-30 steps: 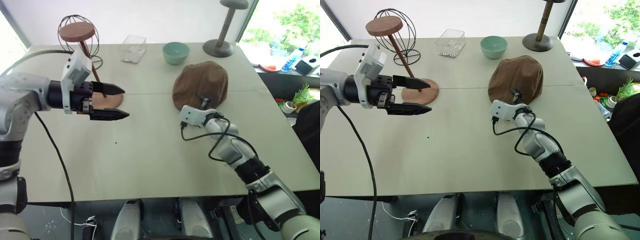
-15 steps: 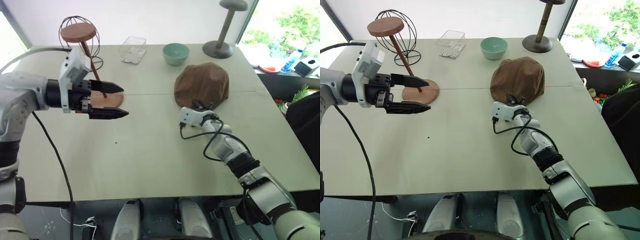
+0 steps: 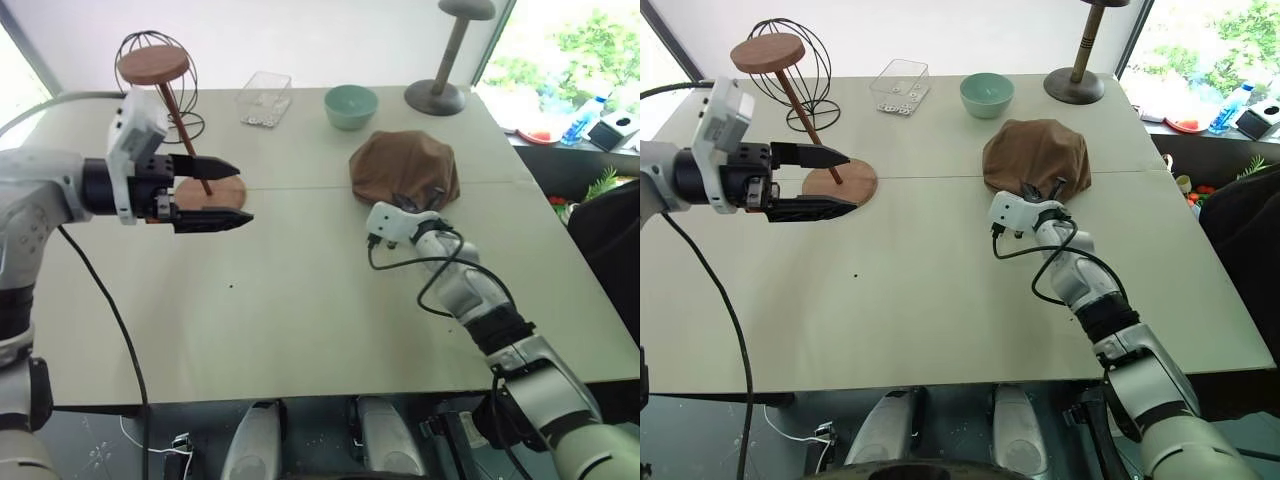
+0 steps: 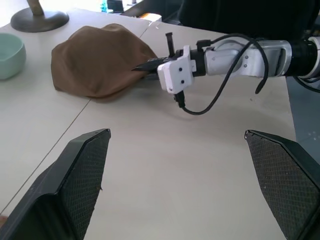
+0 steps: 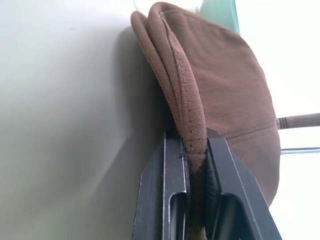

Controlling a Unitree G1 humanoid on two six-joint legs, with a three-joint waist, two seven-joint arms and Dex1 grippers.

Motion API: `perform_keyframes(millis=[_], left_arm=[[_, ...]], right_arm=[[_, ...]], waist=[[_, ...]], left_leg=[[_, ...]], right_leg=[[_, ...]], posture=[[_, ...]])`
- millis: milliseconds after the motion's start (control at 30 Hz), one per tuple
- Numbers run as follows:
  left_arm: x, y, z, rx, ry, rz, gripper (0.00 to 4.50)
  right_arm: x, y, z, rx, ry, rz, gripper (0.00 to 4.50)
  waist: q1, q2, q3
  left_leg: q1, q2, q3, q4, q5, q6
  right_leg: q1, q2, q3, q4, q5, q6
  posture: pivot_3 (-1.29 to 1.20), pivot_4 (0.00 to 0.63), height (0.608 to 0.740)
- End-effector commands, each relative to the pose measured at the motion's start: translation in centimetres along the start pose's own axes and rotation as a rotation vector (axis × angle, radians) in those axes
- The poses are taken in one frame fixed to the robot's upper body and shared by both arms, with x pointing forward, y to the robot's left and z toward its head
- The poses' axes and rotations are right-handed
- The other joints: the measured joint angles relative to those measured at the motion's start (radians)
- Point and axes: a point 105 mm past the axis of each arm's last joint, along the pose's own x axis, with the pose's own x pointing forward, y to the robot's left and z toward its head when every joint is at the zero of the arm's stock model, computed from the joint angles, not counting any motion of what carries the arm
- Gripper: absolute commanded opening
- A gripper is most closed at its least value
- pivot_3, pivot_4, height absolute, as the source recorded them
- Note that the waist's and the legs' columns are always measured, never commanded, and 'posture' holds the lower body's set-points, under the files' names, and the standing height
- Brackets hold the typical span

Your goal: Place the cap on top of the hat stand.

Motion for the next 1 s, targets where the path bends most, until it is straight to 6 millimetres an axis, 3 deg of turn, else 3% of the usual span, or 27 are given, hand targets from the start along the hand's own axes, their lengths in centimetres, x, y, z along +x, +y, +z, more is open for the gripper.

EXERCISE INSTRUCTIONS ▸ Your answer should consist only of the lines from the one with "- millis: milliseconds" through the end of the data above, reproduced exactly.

ANSWER FOR THE TASK ▸
- millis: milliseconds after the motion's start (control at 30 Hz), one per tuple
- Numbers run as follows:
  left_arm: x, y, z, rx, ry, rz, gripper (0.00 to 4.50)
  right_arm: x, y, z, rx, ry, rz, gripper (0.00 to 4.50)
  waist: q1, q2, q3
  left_leg: q1, q2, q3, q4, q5, q6
  right_leg: q1, q2, q3, q4, q5, q6
  posture: pivot_3 (-1.29 to 1.20), pivot_4 (0.00 to 0.63), height (0.608 to 0.740)
- End-effector commands, each relative to the pose measured at the motion's start: translation in centimetres along the start pose's own axes and rotation as a rotation vector (axis × angle, radians) in those axes
- The poses are taken in one frame fixed to the robot's upper body and shared by both arms, with x pointing forward, y to the robot's left and z toward its head
- The poses' axes and rotations are right-handed
- The other joints: the measured joint angles relative to those measured at the motion's start (radians)
- Point and axes: a point 105 mm past the axis of each arm's last joint, along the pose's own x axis, with the pose's own x pointing forward, y to the robot's left and z toward its head when every joint is at the zero of the arm's stock model, computed from the joint angles, not counting any motion of what carries the arm
- Gripper: absolute commanded opening
- A gripper is most closed at its least value
- pivot_3, pivot_4, height absolute, as the source recorded them
- Note that the waist's and the legs' columns are always measured, never commanded, and 'posture' holds the lower body's set-points, under the files' names, and the standing height
- Brackets hold the typical span

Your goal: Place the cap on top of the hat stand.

Motion for the next 1 s, targets where the path bends most, until it is straight to 6 millimetres an axis, 3 deg of turn, else 3% of the usual span, or 27 are given, hand targets from the start along the hand's own axes, their lengths in centimetres, x, y, z along +x, +y, +z, more is open for the gripper.

Here the answer is complete.